◆ **Exercise objective**
From the first line of the data below, copy each line up to the one containing "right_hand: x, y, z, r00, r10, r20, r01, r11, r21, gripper", and include that line too.

◆ **Data segment**
|---|

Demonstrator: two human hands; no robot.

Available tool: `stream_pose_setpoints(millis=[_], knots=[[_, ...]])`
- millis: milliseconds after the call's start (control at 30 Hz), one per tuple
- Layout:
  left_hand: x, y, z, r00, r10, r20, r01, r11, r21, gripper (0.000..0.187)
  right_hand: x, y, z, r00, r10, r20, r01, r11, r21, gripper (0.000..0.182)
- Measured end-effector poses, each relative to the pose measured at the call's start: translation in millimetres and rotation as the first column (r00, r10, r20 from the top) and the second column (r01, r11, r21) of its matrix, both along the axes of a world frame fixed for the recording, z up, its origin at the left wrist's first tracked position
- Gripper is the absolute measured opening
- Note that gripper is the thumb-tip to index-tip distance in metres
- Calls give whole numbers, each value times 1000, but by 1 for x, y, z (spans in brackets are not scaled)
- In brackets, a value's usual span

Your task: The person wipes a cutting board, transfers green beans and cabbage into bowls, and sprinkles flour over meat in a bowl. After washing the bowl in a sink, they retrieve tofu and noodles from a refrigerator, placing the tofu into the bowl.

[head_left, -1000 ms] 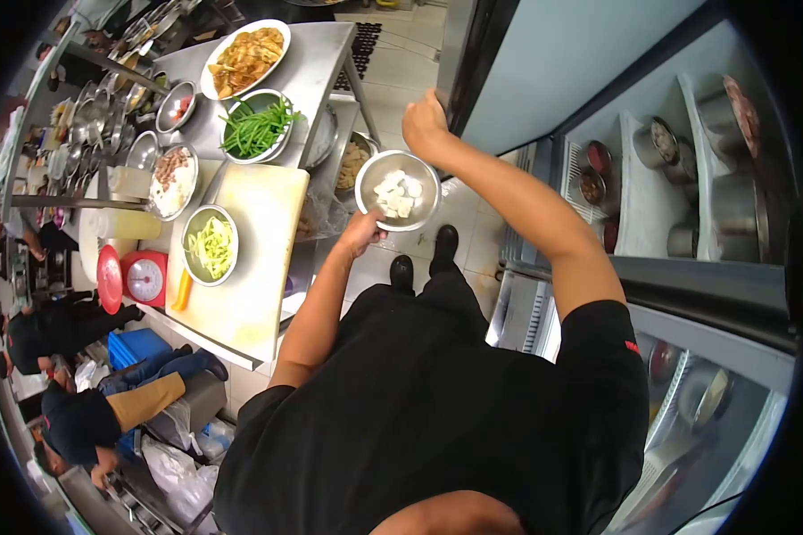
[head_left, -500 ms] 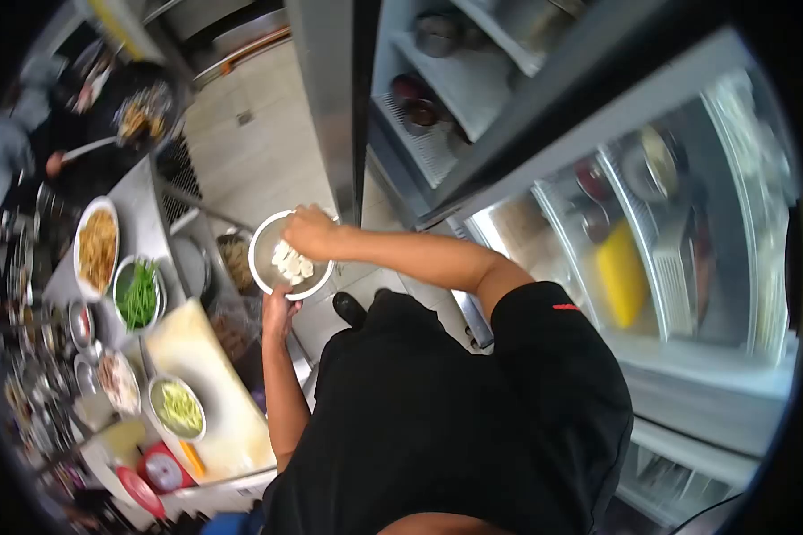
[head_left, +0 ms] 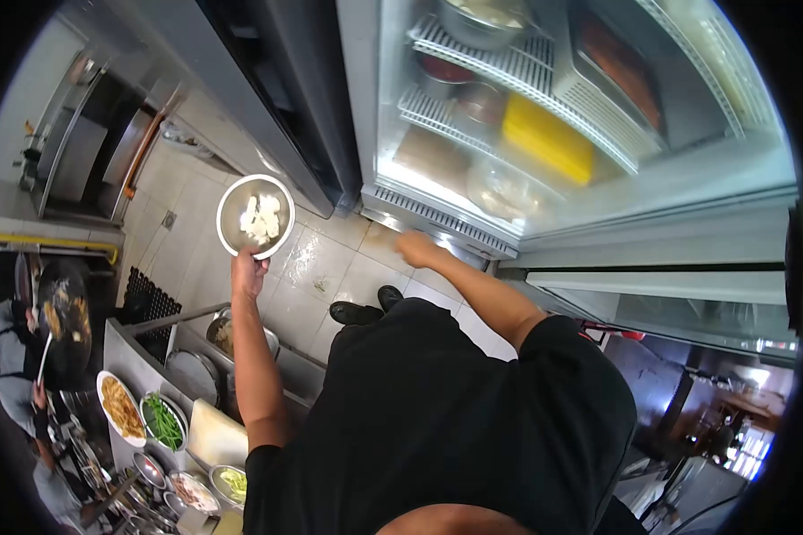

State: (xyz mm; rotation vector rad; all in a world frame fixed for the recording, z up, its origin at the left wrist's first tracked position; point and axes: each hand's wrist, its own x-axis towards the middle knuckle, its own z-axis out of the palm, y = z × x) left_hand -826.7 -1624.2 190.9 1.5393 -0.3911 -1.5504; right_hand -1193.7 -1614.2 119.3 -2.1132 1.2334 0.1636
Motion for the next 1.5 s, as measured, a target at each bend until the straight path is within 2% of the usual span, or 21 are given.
stream_pose_setpoints(millis=[67,133,267,400,567,667,733,800,900,933,1000,1067,1100,1133,1167,1233,1267,1300,1333,1400,1500], knots=[[-11,-21,2,1000,-9,-23,9,1000,-28,16,-55,27,-54,988,17,-156,-1,995,100,11],[-21,-36,8,1000,-6,-27,5,999,-38,16,-80,46,-60,958,-38,-284,93,978,185,14],[-24,-42,3,1000,-19,4,19,1000,-2,17,-88,58,-69,963,-122,-239,178,958,225,16],[-30,-32,12,998,-37,50,39,998,-44,19,-49,23,-52,957,-223,-185,235,971,49,19],[-40,12,-5,999,4,-42,-2,999,42,19,22,-48,-20,999,22,-24,-29,919,-392,19],[-50,54,-19,992,81,-95,-73,993,88,17,60,-100,-12,985,167,-46,-144,639,-756,24],[-49,78,-31,986,106,-127,-90,988,125,17,77,-129,20,926,244,-287,-371,459,-807,29],[-49,103,-45,979,50,-196,-22,989,145,16,90,-143,57,828,159,-538,-552,398,-732,35],[-49,130,-65,983,37,-178,-3,983,184,16,105,-157,80,667,-60,-743,-615,519,-594,35],[-51,138,-71,981,48,-189,-14,985,174,16,105,-168,74,660,-59,-749,-628,504,-592,35],[-51,154,-79,982,49,-183,-8,976,218,18,117,-203,38,482,89,-872,-643,712,-283,34],[-53,164,-85,985,-22,-168,44,991,129,23,120,-241,-32,523,8,-852,-603,711,-363,33],[-56,168,-84,989,12,-145,14,984,176,26,105,-294,-168,890,-278,-363,-242,386,-890,40],[-72,167,-62,986,161,-42,-144,952,269,27,104,-312,-162,855,-190,-482,-224,704,-674,46],[-72,175,-69,982,176,-73,-162,973,163,27,95,-290,-110,869,-169,-466,-248,666,-704,40],[-68,182,-64,995,90,-45,-85,991,106,23,115,-277,-5,544,78,-836,-656,660,-365,33],[-72,182,-54,987,160,-17,-157,980,120,22,124,-269,17,442,54,-896,-736,593,-327,36],[-75,184,-46,980,197,-16,-195,979,61,23,136,-261,45,352,101,-931,-750,625,-216,36],[-75,186,-36,982,188,21,-189,979,76,23,140,-296,10,378,14,-926,-713,643,-282,37],[-84,211,-19,978,206,42,-208,978,33,24,139,-266,57,332,-79,-940,-675,675,-296,39],[-99,237,-11,961,271,55,-272,962,10,24,151,-262,70,236,-5,-972,-682,712,-169,40]])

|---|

◆ **Exercise output**
Demonstrator: two human hands; no robot.

Available tool: `stream_pose_setpoints(millis=[_], knots=[[_, ...]])`
- millis: milliseconds after the call's start (control at 30 Hz), one per tuple
- Layout:
  left_hand: x, y, z, r00, r10, r20, r01, r11, r21, gripper (0.000..0.187)
  right_hand: x, y, z, r00, r10, r20, r01, r11, r21, gripper (0.000..0.182)

No further output is expected.